O, say can you see…
I cannot carry a tune so I mouth the words as I stand whenever the national anthem begins. Initially I was angered at Colin Kaepernick’s protest sit-down on August 26, 2016, when the national anthem was played. How ironic, I thought, that a football player who plays a game woven with politics and big money and tied into the military and traditionally overtly patriotic, would disrespect the very symbols that support his (12 million dollars a year) livelihood. And, without any risk to himself or to his professional status, as the players are not required to stand during the ceremony. But then something happened, a chain reaction of events and voices in support of his statements that caught my attention and made me examine my premise. I have since reconsidered.
It is the ironies that are much like a can of wiggly assumptions being let out that made me think about Kaepernick’s protest from another perspective. I have always had trouble with “The Star Spangled Banner” being our national anthem; it is a war hymn, glorifying the victory of the Americans against the British at Fort McHenry in the War of 1812. The United States prides itself on being the peace-keeper of the world. In the War of 1812, there were ex-slaves fighting with the British against their former owners, which makes my favorite goose-bumping refrain, “O’er the land of the free and the home of the brave”, hypocritical.
It is a difficult song to sing for best professional singer, let alone the average person, but it has been preformed magnificently by many. And, spoofed and lampooned and disparaged by high and low minded of all genres. Remember Jose Feliciano’s performance at Tiger Stadium? Remember athletes Tommie Smith and John Carlos with raised fists at the 1968 Olympics medal ceremony?

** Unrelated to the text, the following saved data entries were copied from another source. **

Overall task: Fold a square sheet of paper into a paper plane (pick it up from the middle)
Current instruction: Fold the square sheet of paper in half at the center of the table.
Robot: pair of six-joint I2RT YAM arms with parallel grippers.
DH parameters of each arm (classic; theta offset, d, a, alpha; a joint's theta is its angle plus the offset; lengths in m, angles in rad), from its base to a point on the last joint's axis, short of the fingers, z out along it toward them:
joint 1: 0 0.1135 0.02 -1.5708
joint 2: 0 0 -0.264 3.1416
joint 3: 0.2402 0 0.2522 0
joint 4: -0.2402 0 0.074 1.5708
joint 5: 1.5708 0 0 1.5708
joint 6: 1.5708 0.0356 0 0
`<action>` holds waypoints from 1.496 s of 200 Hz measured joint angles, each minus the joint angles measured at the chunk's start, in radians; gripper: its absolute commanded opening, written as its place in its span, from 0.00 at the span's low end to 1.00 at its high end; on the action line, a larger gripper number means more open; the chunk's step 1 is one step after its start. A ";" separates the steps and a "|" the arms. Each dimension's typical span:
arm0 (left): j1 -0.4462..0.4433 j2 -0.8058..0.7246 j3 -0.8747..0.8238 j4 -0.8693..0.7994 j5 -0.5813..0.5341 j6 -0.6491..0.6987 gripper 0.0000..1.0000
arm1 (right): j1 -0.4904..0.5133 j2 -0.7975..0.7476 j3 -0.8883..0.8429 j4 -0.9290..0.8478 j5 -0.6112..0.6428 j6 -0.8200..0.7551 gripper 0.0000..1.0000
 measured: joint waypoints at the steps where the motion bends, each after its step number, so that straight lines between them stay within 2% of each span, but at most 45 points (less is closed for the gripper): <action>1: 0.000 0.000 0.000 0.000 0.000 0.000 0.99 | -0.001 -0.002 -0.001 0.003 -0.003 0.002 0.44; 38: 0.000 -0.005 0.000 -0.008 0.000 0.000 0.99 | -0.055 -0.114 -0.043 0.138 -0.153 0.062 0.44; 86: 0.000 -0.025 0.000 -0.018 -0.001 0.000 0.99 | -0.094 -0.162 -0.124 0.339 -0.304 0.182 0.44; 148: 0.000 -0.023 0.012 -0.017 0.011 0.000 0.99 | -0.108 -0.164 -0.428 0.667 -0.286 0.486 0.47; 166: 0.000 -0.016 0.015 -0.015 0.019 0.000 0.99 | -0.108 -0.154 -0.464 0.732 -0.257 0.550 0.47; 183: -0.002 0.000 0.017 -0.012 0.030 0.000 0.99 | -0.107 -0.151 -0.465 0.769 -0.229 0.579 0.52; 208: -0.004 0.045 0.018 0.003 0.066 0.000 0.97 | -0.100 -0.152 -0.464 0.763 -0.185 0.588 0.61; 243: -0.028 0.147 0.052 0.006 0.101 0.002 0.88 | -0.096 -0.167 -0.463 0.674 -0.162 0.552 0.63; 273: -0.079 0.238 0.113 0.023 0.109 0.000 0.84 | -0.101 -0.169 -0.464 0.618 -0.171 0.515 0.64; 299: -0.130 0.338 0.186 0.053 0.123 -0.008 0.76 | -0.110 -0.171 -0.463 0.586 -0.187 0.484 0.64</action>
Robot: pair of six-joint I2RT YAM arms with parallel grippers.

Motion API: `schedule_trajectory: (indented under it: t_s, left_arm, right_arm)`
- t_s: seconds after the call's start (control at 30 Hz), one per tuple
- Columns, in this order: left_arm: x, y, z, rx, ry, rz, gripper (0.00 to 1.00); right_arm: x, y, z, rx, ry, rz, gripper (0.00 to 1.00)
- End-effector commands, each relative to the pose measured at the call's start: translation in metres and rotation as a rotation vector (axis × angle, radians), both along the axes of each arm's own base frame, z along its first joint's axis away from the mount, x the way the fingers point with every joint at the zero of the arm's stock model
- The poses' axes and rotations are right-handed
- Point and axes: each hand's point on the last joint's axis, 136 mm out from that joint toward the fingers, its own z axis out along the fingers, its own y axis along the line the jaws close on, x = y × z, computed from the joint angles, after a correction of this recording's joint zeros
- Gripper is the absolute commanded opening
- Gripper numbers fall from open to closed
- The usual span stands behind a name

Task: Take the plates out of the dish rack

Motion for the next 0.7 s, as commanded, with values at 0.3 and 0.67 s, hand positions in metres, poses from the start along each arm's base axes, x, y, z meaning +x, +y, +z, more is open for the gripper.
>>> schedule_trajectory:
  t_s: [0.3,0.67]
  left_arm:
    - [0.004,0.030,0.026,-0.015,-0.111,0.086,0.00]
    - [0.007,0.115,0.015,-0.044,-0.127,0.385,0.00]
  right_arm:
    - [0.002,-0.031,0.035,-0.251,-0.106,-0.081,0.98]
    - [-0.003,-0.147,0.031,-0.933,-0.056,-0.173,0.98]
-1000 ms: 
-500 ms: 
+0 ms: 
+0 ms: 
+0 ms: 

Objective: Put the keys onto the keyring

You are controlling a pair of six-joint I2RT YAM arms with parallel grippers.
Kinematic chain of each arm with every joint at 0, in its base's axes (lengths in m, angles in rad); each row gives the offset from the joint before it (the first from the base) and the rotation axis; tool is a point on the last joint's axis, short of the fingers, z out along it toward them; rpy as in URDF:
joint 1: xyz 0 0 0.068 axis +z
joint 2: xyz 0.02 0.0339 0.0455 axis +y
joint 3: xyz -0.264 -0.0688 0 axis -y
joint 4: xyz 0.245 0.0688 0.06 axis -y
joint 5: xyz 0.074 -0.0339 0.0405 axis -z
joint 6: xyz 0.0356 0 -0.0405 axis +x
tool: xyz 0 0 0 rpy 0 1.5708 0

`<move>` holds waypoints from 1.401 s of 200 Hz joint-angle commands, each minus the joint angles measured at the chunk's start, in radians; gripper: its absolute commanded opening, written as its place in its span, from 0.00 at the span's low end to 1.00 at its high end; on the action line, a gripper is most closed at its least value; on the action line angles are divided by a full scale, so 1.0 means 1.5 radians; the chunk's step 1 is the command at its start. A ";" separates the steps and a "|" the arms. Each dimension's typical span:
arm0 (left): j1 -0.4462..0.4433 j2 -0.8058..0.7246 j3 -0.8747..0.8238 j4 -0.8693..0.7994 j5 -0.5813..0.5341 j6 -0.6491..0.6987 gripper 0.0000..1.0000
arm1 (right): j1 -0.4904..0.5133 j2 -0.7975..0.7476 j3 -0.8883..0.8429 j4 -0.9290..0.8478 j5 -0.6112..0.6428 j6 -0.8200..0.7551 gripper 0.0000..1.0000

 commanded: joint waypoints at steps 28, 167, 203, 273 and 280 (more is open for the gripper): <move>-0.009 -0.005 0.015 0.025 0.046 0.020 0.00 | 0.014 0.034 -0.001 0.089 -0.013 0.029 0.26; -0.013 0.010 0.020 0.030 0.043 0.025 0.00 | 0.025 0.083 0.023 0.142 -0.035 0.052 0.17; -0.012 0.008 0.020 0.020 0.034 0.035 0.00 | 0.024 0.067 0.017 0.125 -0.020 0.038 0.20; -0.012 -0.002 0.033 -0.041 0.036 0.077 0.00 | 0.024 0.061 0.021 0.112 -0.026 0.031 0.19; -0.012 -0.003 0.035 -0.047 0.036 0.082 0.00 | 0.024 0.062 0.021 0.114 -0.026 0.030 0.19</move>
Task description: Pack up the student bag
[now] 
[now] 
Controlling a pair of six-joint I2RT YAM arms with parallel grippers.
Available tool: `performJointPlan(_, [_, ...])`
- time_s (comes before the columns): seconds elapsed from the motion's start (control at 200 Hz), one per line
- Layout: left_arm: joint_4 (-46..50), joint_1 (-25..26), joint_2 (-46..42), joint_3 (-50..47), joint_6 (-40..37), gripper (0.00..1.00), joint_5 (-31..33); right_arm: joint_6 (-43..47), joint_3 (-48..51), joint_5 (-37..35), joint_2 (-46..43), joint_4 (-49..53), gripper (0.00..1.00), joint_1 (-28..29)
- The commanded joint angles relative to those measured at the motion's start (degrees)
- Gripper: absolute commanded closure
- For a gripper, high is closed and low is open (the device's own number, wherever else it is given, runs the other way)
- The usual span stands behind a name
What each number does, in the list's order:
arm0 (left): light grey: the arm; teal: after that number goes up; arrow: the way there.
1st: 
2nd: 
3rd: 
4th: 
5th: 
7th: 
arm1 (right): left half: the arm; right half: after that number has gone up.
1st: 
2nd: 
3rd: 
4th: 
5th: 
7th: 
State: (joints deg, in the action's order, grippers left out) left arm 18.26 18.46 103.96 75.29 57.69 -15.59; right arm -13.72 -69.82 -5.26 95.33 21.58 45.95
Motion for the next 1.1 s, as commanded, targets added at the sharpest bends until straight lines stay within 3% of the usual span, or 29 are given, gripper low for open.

Sadly, in 2005, a government-sponsored program, the National Anthem Project was initiated after a Harris poll showed many adults did not know the lyrics or the history of “The Star Spangled Banner.” And, there are translations into several languages, including Latin, and the indigenous languages of the Navajo and Cherokee, many of whom fought with the British and Canadians against the Americans in the War of 1812. Yet, after the September 2011 terrorist attacks, the Queen of England allowed a performance of “The Star Spangled Banner” at Buckingham Palace during the Changing of the Guard and the next day, sang the anthem at a memorial service at St. Paul’s Cathedral, as a tribute and act of support for Americans. That, in my opinion, is the best example of transfiguration.
I am of two minds about this, but I do not see it as hypocritical or indecisive to say that I have a deep and true respect for what the flag and anthem stand for, the ideal. Yet, I do not appreciate, nor condone, our nation’s past or current history of racism, waging unconscionable acts of aggression and wars internationally and nationally, against its own citizens. When those who protest bring to the forefront issues we must face and address, I am proud to be an American citizen where protestors have a voice, and a right to use it, and cannot be silenced easily. A nation needs a conscience and that is the right to protest injustice guaranteed by the Constitution of the United States. There are many brave voices raised in protest, past and present—Colin Kaepernick is not the first to take a hard core stance, and hopefully, he will not be the last.